Every line below from the one with "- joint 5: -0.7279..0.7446" through the one with "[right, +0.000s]" is to be repeated exactly, with no picture among them.
___
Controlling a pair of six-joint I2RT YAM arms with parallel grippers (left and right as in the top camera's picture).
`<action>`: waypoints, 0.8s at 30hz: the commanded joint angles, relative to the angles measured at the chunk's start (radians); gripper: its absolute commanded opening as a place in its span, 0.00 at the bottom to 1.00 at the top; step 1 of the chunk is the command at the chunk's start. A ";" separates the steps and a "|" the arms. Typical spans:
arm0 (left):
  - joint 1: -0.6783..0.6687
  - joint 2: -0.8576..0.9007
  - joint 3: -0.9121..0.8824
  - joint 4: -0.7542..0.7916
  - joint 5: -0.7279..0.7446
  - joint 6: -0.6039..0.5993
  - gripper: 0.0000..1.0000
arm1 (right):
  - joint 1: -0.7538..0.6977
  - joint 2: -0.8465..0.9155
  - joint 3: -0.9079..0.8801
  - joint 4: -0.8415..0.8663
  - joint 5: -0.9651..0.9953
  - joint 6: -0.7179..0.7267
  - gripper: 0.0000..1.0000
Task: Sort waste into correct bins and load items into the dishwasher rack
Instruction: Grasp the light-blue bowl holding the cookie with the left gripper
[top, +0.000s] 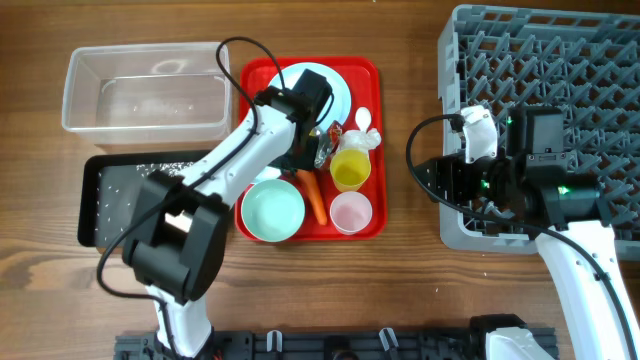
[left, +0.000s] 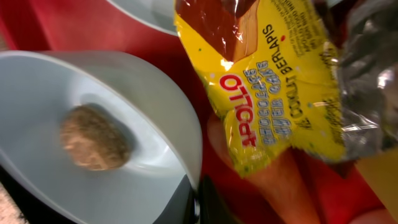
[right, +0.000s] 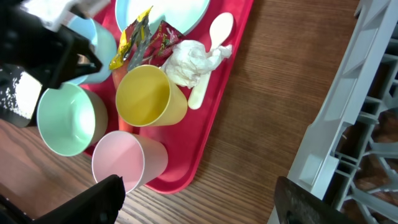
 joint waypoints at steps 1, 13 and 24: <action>0.008 -0.132 0.055 -0.035 0.005 -0.010 0.04 | 0.006 0.008 0.005 0.009 0.004 0.004 0.80; 0.155 -0.299 0.055 -0.223 0.078 -0.061 0.04 | 0.006 0.008 0.005 0.009 0.018 0.005 0.80; 0.780 -0.316 0.049 -0.326 0.681 0.312 0.04 | 0.006 0.008 0.005 0.009 0.018 0.005 0.79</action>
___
> [Answer space]
  - joint 5: -0.7279..0.7446
  - joint 6: -0.6039..0.5993
  - gripper: 0.0000..1.0000
arm1 (right):
  - joint 1: -0.7538..0.6977
  - joint 2: -0.8465..0.9155
  - joint 3: -0.9079..0.8801
  - joint 4: -0.8415..0.8663
  - joint 5: -0.9651..0.9953
  - joint 6: -0.7179..0.7267
  - gripper: 0.0000..1.0000
Task: Sort waste into correct bins and load items into the dishwasher rack
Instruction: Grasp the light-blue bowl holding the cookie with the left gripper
[top, +0.000s] 
[left, +0.000s] 
[right, +0.000s] 

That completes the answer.